In May 1987, J. P. Morgan became the first commercial bank to receive Fed approval to underwrite commercial paper for its own account.
19
In June 1989, the Fed would grant Morgan another key perk—authorization to underwrite corporate debt, making it the first commercial bank to be able to do so since 1933.
20
Reed later described the move as “the beginning of the crack in the door.”
21

But in mid-1987, Reed was more focused on his mammoth exposure to third world debt. While other bankers prevaricated, Reed played a crafty game to instigate more government aid for the situation.
22
On May 21, 1987, having decided the government wasn’t moving fast enough to help private banks contain the growing crisis, Reed announced that Citicorp would add $3 billion to its loan-loss reserves against third world loans, racking up a $2.5 billion quarterly loss.
23

Treasury Secretary Baker hadn’t even formally acknowledged that there was a problem at that point. By setting aside $3 billion in reserves, Reed knew he would cause a reaction in Washington.
24

Morgan chairman Lewis Preston was caught off guard by the aggressiveness and noncollaborative nature of Reed’s move, not to mention the positive acclaim Reed was receiving for “admitting the obvious about Third World Debt.” Hence, he promptly followed Reed’s lead by presenting Mexico with his own plan “to recapture the initiative.”
25

With the potential for serious foreign loan losses mounting while the White House considered the details and nature of government bailouts, bankers still needed cheap money to cover the holes in their income. They decided that Volcker wasn’t lowering rates quickly enough or pushing for the kind of deregulation that would enable them to grow by buying banks or financial services companies. According to Bob Woodward, before Volcker’s second term was due to expire, Baker advised Reagan, “It’s time to have your own Fed chairman . . . in my mind, there is only one person to turn to.”
26
The person he was referring to was Alan Greenspan.

In addition to having been called upon to educate Reagan on the economy during his campaign, and laughing at his jokes on the road, Greenspan had served for ten years on J. P. Morgan’s board of directors as the firm waged its fight to repeal Glass-Steagall.
27
He later wrote that as a board member in 1977, he “would sit in the same conference room at 23 Wall Street where much of the financial chaos of 1907 had been resolved.”
28
He marveled at J. P. Morgan’s character and personal influence during that panic.

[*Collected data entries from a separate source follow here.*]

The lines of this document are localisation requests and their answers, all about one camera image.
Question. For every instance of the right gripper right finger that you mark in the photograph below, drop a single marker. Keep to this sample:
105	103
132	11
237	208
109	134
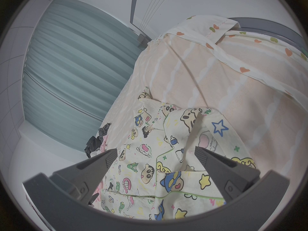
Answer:
228	177

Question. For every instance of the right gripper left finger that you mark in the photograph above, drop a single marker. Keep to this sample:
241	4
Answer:
81	177

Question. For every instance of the white printed pyjama top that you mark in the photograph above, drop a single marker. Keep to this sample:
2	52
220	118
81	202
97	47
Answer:
156	153

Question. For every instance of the pile of clothes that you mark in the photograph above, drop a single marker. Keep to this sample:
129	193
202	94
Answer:
104	144

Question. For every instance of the bed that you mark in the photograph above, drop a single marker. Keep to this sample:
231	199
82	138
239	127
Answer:
216	80

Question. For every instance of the pink printed T-shirt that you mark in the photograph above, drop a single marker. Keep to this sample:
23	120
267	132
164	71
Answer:
99	188

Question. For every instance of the black garment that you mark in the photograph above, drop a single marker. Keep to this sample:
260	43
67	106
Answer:
92	144

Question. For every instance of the dark grey garment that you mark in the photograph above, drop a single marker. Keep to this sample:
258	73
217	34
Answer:
104	130

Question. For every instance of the blue-green curtain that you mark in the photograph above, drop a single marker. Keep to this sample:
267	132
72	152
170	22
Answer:
84	44
60	109

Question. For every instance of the grey bedside table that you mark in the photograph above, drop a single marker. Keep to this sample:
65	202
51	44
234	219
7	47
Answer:
142	39

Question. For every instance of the white printed pillow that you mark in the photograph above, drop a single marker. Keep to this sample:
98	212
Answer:
192	28

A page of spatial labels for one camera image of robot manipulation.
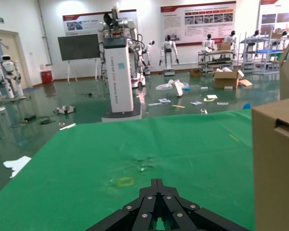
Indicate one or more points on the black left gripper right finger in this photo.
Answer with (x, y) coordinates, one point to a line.
(175, 211)

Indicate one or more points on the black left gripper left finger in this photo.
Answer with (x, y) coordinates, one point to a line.
(144, 211)

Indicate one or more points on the closed brown cardboard box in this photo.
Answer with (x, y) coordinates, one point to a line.
(274, 180)

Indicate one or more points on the yellow curved paper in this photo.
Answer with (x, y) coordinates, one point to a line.
(210, 99)

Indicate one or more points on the green table cloth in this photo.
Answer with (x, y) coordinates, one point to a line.
(110, 149)

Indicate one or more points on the small metal part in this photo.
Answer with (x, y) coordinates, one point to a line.
(203, 111)

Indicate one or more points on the yellow paper strip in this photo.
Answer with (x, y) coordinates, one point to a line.
(178, 106)

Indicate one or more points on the white paper strip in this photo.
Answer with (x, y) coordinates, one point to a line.
(154, 104)

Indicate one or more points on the blue white booklet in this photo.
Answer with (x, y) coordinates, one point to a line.
(196, 103)
(164, 100)

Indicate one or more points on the white plastic bar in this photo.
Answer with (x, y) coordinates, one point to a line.
(67, 126)

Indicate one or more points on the white packet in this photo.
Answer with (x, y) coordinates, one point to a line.
(228, 88)
(222, 103)

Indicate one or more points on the small blue cloth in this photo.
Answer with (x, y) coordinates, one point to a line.
(187, 89)

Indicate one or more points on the clear plastic wrap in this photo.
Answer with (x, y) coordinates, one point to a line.
(163, 86)

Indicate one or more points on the blue glove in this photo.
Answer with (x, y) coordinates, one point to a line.
(246, 106)

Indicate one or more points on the white wheeled robot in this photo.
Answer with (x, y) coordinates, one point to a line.
(137, 81)

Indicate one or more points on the white column mobile robot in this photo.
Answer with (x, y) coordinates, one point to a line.
(118, 79)

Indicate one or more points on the torn white paper sheet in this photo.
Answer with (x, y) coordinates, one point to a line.
(17, 164)

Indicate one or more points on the large open cardboard carton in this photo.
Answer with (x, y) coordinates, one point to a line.
(225, 81)

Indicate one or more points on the small cardboard carton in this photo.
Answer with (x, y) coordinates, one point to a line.
(195, 73)

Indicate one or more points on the flat cardboard sheet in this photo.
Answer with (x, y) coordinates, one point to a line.
(245, 82)

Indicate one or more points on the metal shelf cart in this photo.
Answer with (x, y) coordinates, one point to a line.
(215, 61)

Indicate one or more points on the white black humanoid robot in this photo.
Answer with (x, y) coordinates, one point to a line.
(208, 43)
(253, 39)
(168, 48)
(229, 39)
(284, 39)
(148, 49)

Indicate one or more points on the red bin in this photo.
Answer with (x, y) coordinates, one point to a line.
(46, 77)

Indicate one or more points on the cardboard carton with open flaps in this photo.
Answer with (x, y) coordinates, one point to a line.
(224, 46)

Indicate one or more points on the black screen on stand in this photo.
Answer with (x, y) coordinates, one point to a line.
(78, 47)

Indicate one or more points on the metal shelf rack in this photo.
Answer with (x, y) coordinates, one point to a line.
(262, 55)

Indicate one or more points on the all white humanoid robot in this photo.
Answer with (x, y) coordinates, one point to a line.
(9, 69)

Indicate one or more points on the beige door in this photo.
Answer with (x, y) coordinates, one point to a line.
(9, 48)

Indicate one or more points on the wide red framed wall poster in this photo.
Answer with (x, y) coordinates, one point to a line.
(197, 26)

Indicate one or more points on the grey wall pipe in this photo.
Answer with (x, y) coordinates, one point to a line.
(45, 31)

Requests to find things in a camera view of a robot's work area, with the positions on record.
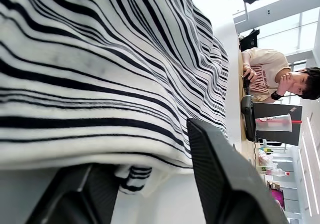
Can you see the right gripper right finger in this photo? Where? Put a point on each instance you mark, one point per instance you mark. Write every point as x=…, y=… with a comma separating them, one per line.
x=225, y=184

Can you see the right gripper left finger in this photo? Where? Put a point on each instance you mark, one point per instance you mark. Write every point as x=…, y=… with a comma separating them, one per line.
x=75, y=196

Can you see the black and white striped T-shirt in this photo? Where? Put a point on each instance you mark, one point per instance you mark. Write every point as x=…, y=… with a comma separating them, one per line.
x=100, y=71

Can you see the clear plastic cup with straw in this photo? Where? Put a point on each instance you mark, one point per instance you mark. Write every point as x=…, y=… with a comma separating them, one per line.
x=273, y=123

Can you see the black laptop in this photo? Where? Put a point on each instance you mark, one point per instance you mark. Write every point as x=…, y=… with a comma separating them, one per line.
x=277, y=124

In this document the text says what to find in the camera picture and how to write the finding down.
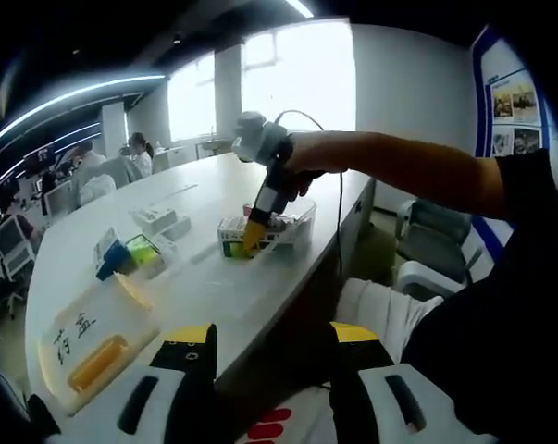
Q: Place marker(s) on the person's white trousers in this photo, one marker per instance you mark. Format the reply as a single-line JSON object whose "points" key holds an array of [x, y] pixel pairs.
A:
{"points": [[380, 310]]}

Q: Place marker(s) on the person's black shirt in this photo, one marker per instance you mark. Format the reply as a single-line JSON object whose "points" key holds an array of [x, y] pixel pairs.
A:
{"points": [[514, 324]]}

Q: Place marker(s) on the person's right hand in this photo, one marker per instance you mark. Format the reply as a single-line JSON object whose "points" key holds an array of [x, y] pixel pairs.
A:
{"points": [[315, 152]]}

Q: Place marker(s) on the curved ceiling light strip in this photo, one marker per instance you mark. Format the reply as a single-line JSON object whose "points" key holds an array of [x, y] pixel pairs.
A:
{"points": [[98, 87]]}

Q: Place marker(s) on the bright green medicine box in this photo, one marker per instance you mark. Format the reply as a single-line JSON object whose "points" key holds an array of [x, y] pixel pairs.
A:
{"points": [[142, 247]]}

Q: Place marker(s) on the office chair draped with jacket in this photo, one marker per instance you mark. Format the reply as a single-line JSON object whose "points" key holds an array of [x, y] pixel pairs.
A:
{"points": [[98, 185]]}

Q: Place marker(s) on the clear plastic storage box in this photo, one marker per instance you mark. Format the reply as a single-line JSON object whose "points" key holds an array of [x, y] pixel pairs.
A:
{"points": [[306, 217]]}

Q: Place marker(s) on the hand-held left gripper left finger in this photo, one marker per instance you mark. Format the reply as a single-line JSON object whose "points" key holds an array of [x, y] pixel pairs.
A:
{"points": [[200, 361]]}

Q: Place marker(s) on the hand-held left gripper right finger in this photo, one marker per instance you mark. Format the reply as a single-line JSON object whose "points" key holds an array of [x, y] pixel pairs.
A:
{"points": [[362, 356]]}

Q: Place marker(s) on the blue white wall poster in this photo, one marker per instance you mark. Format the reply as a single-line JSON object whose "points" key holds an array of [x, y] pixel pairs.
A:
{"points": [[505, 65]]}

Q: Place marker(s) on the white mesh office chair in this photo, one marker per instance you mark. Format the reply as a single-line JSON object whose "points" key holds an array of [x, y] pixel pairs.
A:
{"points": [[58, 199], [12, 245]]}

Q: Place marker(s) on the straight ceiling light strip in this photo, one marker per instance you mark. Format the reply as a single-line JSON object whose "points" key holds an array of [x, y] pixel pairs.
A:
{"points": [[301, 8]]}

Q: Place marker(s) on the white chair armrest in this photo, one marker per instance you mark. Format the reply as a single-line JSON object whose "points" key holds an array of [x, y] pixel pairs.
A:
{"points": [[422, 277]]}

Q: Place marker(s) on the pink medicine box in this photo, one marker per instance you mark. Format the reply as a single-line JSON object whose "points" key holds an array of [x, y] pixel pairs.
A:
{"points": [[249, 210]]}

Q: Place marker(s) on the white cloth red marks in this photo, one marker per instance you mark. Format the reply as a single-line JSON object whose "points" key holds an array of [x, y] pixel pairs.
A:
{"points": [[269, 423]]}

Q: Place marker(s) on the plain white medicine box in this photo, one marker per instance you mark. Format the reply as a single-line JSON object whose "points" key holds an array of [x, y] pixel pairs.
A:
{"points": [[153, 216]]}

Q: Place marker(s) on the large window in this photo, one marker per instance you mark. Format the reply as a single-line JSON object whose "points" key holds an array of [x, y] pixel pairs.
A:
{"points": [[306, 78]]}

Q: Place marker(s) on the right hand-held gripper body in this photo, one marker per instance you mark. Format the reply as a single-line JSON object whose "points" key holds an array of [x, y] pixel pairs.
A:
{"points": [[260, 139]]}

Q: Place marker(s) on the grey office chair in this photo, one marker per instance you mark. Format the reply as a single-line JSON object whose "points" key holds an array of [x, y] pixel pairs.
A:
{"points": [[440, 226]]}

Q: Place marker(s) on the blue white medicine box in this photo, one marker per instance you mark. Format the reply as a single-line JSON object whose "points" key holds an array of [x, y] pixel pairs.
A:
{"points": [[114, 261]]}

Charles Geisst, a historian and professor of finance at Manhattan College, recounted Greenspan’s attempts to dismantle the Glass-Steagall Act from within the J. P. Morgan fold in a PBS
Frontline
interview: “Morgan produced a pamphlet called ‘Rethinking Glass-Steagall’ in 1984, which he [Greenspan] obviously . . . had contributed to. . . . The pamphlet was advocating getting rid of the Glass-Steagall Act so that commercial bankers particularly could begin to underwrite corporate securities again, as they hadn’t done since before 1933.”